La réponse, à nouveau, est simple [sic !]: le gouvernement doit installer des « écluses » à l'entrée du pays ou plutôt de l'Union européenne. Le mot qui revient à droite comme à gauche est plus joli que les anciennes barrières douanières, tout comme la logique réciprocité sonne mieux que le rébarbatif protectionnisme. La contradiction, ici, ressort magnifiquement dans le livre du PS Arnaud Montebourg : il faut « obliger le consommateur à acheter plus cher pour soutenir le pouvoir d'achat ». Chacun sait pourtant que c'est la baisse des prix qui augmente le pouvoir d'achat ! [Et les destructions d'emplois augmentent-elles le pouvoir d'achat ?] Pour être juste, Arnaud Montebourg précise qu'il s'agit du pouvoir d'achat des salariés producteurs. Mais si le but est d'organiser un transfert de ressources entre salariés et inactifs (retraités, chômeurs...), il y a d'autres moyens plus efficaces que les écluses, comme la TVA sociale. Et moins coûteux. [Les classes moyennes apprécieront...]

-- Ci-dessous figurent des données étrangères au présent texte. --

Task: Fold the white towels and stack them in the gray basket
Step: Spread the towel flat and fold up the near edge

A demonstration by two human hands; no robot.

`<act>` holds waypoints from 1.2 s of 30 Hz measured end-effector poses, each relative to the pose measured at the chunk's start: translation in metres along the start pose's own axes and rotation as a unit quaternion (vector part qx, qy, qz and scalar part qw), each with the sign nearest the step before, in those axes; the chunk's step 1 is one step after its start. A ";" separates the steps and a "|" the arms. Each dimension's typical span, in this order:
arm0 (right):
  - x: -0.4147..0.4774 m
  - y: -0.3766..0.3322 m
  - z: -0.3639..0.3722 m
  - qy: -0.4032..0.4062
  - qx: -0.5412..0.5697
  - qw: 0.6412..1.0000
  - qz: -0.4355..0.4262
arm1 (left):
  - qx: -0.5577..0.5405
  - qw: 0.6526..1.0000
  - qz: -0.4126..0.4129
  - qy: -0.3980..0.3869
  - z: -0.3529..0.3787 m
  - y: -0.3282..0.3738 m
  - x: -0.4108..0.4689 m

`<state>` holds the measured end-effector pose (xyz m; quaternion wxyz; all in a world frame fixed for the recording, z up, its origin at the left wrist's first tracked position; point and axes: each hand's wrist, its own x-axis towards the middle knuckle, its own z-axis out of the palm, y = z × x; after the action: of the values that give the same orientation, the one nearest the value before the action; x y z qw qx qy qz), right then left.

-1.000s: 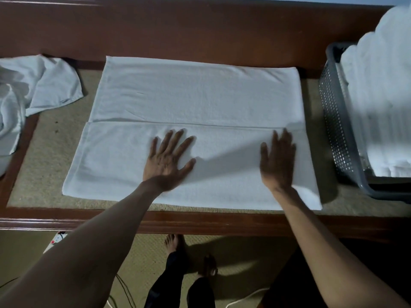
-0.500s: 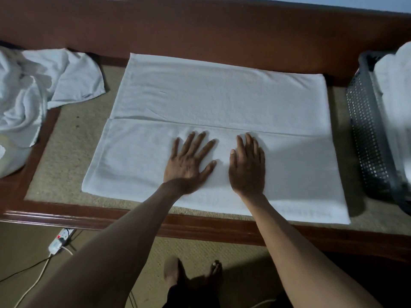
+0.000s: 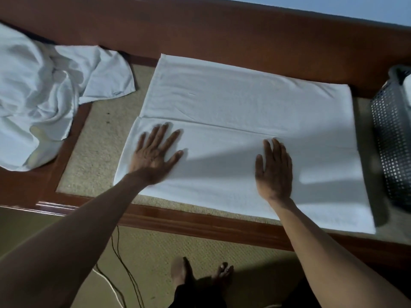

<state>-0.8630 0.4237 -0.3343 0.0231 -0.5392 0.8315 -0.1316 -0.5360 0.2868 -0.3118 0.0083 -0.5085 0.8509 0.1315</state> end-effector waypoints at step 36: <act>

Car c'est l'angle mort des militants de la démondialisation :
ce retour en arrière coûterait très, très cher. D'abord parce que les pays visés réagiraient à leur tour. La Chine pourrait par exemple décider de ne plus acheter à Airbus, à Areva et à PSA. Ensuite parce que les chaînes de production sont désormais éclatées aux quatre coins du monde. Selon les calculs de l'OCDE, les exportations françaises sont composées pour plus du quart de produits auparavant importés. Dans ces conditions, la pose des écluses relèverait d'une incroyable mécanique de précision pour faire le tri, sauf à tout taxer et à provoquer une énorme flambée des prix. [Resteraient les trois-quarts] On ne fabrique par exemple plus de téléviseurs en Europe. [En sommes-nous incapables, si la guerre concurrentielle aux coûts de production est engagée ?] Enfin, les entreprises soumises à une concurrence moins forte seraient moins efficaces. [Paradoxal !]

Et pourtant... la démondialisation est promise à un bel avenir.

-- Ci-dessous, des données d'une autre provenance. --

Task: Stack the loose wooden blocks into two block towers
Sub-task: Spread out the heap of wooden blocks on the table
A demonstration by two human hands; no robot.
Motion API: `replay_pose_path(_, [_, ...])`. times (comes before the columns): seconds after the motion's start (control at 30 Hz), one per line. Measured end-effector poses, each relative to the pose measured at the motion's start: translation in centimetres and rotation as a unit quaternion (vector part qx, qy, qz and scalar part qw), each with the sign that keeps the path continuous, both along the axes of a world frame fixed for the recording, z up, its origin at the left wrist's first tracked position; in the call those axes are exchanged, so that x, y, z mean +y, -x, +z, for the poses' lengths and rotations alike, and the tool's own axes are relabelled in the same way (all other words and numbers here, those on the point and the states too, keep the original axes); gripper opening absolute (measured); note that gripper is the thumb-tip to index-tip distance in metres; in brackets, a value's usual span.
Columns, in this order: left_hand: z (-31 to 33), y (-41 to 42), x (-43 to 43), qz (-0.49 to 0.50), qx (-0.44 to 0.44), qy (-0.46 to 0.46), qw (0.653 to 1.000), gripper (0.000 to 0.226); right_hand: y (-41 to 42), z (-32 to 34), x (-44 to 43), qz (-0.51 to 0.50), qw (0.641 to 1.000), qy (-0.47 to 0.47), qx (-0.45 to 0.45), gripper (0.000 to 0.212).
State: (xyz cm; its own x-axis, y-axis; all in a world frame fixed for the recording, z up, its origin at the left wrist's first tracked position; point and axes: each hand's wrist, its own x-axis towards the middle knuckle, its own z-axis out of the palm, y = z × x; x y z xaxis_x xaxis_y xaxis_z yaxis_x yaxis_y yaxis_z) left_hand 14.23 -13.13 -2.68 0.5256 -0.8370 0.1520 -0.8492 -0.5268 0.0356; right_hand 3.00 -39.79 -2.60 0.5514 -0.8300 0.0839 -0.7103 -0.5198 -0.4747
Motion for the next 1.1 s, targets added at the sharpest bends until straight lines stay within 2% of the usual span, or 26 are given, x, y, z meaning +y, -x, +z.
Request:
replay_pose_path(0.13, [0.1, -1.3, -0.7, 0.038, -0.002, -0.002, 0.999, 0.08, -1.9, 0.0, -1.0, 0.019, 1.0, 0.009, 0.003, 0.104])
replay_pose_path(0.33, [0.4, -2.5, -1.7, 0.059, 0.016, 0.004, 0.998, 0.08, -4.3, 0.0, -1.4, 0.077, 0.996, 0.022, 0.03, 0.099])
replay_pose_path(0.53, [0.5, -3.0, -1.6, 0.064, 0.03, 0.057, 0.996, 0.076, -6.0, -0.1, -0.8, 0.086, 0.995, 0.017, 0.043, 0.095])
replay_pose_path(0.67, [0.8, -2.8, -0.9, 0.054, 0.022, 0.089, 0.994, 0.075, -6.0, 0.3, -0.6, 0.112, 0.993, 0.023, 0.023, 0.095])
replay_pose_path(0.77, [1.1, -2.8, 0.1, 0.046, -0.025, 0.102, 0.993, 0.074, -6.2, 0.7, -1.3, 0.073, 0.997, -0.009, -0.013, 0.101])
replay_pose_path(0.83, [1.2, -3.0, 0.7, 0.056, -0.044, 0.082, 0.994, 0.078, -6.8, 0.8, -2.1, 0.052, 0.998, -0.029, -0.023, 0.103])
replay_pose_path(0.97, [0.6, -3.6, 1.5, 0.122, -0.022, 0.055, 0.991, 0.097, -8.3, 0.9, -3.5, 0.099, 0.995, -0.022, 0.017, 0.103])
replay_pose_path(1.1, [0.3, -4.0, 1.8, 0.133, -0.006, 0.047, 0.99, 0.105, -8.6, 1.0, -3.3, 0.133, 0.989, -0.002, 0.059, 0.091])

Quand il faut envoyer un e-mail en Inde pour faire baisser la climatisation dans une salle de réunion londonienne d'une grande banque anglaise, on est allé trop loin dans la mondialisation, pour reprendre l'expression de Valéry Giscard d'Estaing. Ce retour vers le national et le local ne doit pas passer par des écluses gouvernementales, mais par des décisions d'entreprise, prises pour au moins trois raisons. Primo, les chaînes de production de plus en plus longues sont aussi de plus en plus fragiles, comme l'ont montré des événements récents aussi différents que le tsunami japonais, les explosions de Fukushima, le printemps arabe, l'éruption du volcan islandais Eyjafjallajökull, l'épidémie de grippe A (H1N1) ou la faillite de la banque Lehman Brothers. Secundo, les écarts de salaire se réduisent. Au rythme actuel, les pays émergents auront perdu l'atout des bas salaires en 2017, selon les calculs de Patrick Artus, l'économiste en chef de la banque Natixis. Tertio, les coûts du transport vont fatalement augmenter avec l'inéluctable hausse des coûts de l'énergie. Les gouvernements pourraient aussi finir par prendre des mesures pour protéger l'environnement, comme un bannissement du fret aérien. Effet massif garanti ! Le retour au local, oui. Mais au nom de l'efficacité et de la solidarité mondiale.